When you write out the listing, keep every character and omit the pictures.
######
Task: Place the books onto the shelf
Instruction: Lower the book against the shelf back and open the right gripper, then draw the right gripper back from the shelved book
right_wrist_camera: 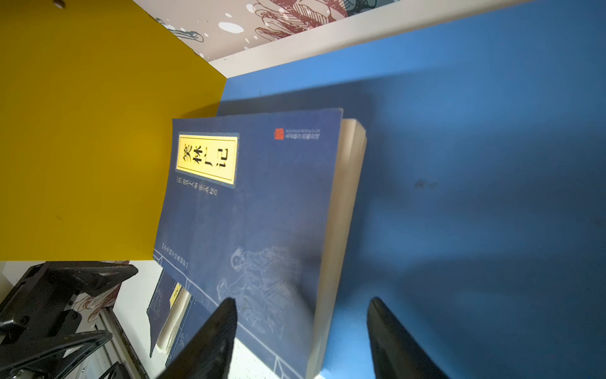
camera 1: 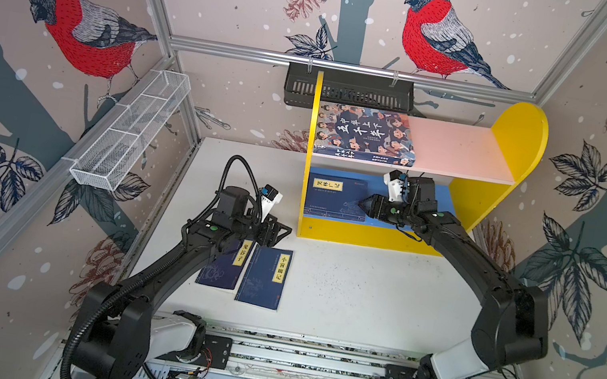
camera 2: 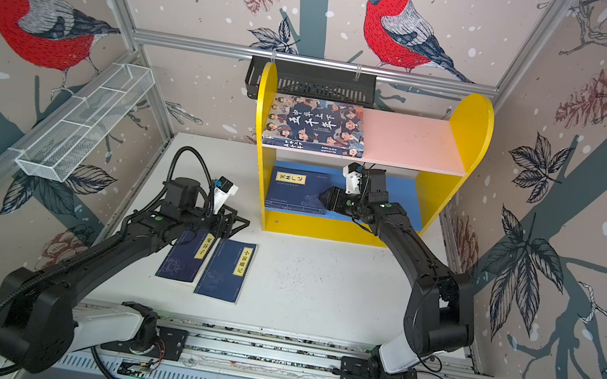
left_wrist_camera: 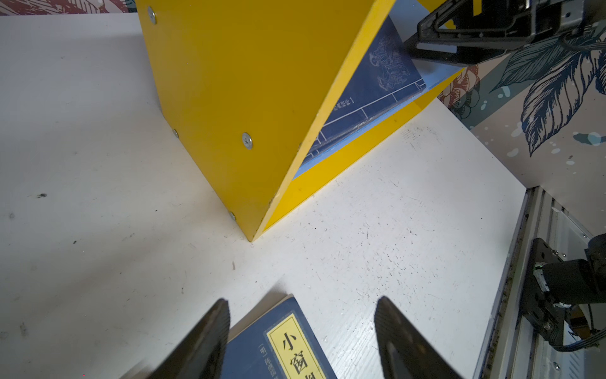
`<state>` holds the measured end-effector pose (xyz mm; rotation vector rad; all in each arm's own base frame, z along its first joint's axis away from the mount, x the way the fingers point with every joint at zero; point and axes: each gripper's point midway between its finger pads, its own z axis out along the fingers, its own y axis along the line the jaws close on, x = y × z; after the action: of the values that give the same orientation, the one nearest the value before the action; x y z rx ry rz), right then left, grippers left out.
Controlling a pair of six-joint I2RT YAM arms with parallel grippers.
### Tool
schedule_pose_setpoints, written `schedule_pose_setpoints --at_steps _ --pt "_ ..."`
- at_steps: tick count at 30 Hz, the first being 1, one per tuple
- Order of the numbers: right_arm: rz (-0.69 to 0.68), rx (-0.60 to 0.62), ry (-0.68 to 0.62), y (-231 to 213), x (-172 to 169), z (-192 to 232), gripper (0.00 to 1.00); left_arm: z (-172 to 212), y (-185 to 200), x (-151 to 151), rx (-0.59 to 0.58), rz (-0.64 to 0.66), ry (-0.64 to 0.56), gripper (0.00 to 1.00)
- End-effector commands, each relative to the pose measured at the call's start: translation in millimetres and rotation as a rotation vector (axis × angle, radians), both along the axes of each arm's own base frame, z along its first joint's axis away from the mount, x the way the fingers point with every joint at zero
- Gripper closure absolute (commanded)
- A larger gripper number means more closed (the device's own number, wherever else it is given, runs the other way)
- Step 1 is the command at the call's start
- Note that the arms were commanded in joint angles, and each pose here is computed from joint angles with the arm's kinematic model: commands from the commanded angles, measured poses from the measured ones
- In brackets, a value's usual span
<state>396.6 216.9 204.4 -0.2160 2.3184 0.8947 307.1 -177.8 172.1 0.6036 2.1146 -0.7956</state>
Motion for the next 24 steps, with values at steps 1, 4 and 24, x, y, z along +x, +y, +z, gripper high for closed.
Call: schedule_pose_setpoints --at_steps 1,4,24 --pt "-0.021 -0.004 -0.031 -4.5 -3.4 9.7 0.4 3.4 -1.7 0.6 -0.011 -0.006 -0.01 0.3" --pt "-0.042 -0.035 -0.045 -12.1 -14.1 11.1 0.43 4.9 -3.0 0.5 -0.023 -0.007 -0.005 0.3" --pt "-0.097 -0.211 -0.122 -21.1 -48.9 -13.9 0.55 0.4 -7.8 0.2 -0.055 -0.016 0.041 0.3"
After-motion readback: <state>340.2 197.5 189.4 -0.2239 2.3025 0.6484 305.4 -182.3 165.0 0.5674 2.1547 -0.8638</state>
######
→ Solution to this problem:
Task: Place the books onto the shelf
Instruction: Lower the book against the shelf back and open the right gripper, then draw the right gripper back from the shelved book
right_wrist_camera: 
camera 1: 
camera 2: 
left_wrist_camera: 
`<state>` holds the measured end-effector pose (xyz mm; rotation vector rad; all in each arm's own base frame, z along its first joint's axis away from the mount, x the way the fingers point with every joint at zero; point and axes: each gripper's point midway between its finger pads, its own z axis out along the fingers, its own y axis along the line the jaws close on, x = y × z; after the action: of the values that give the same orientation, the one nearest the value before the action; x y z rx ry rz), right then left, grippers left out.
Controlling a pair of six-joint I2RT YAM arms with parallel grippers.
### Tool
schedule_pose_setpoints, written `schedule_pose_setpoints --at_steps _ --pt "_ ..."`
- at_steps: tick count at 30 Hz, the first being 1, one per tuple
- Order of the numbers: right_arm: rz (-0.69 to 0.68), rx (-0.60 to 0.62), ry (-0.68 to 0.62), y (-231 to 213), x (-172 to 169), z (-192 to 232), gripper (0.00 to 1.00); left_arm: z (-172 to 212), y (-185 to 200), x (-151 to 151), rx (-0.59 to 0.58), rz (-0.64 to 0.66), ry (-0.64 to 0.56), gripper (0.00 to 1.00)
- End-effector commands, each relative to the pose measured at the call's start: translation in millimetres and rotation as a rotation vector (axis × angle, radians), both along the axes of each arm's own base frame, z along its first joint's axis away from the mount, x the way the fingers point with every joint at zero
- Gripper closure absolute (commanded)
- A larger gripper number means more closed (the device's own number, wherever else it is given, runs the other way)
- Step 1 is the command at the call's start
- Note that the arms were commanded in joint angles, and each pose here is computed from joint angles with the arm's kinematic model: commands from the commanded angles, measured poses from the measured ones
- In brackets, a value's usual span
<state>396.6 216.9 204.4 -0.2160 2.3184 0.8947 307.1 -177.8 172.1 0.6036 2.1146 -0.7956</state>
Motion for the next 24 steps, with values at steps 1, 4 and 24, x, y, z along +x, +y, +z, gripper high for closed.
Call: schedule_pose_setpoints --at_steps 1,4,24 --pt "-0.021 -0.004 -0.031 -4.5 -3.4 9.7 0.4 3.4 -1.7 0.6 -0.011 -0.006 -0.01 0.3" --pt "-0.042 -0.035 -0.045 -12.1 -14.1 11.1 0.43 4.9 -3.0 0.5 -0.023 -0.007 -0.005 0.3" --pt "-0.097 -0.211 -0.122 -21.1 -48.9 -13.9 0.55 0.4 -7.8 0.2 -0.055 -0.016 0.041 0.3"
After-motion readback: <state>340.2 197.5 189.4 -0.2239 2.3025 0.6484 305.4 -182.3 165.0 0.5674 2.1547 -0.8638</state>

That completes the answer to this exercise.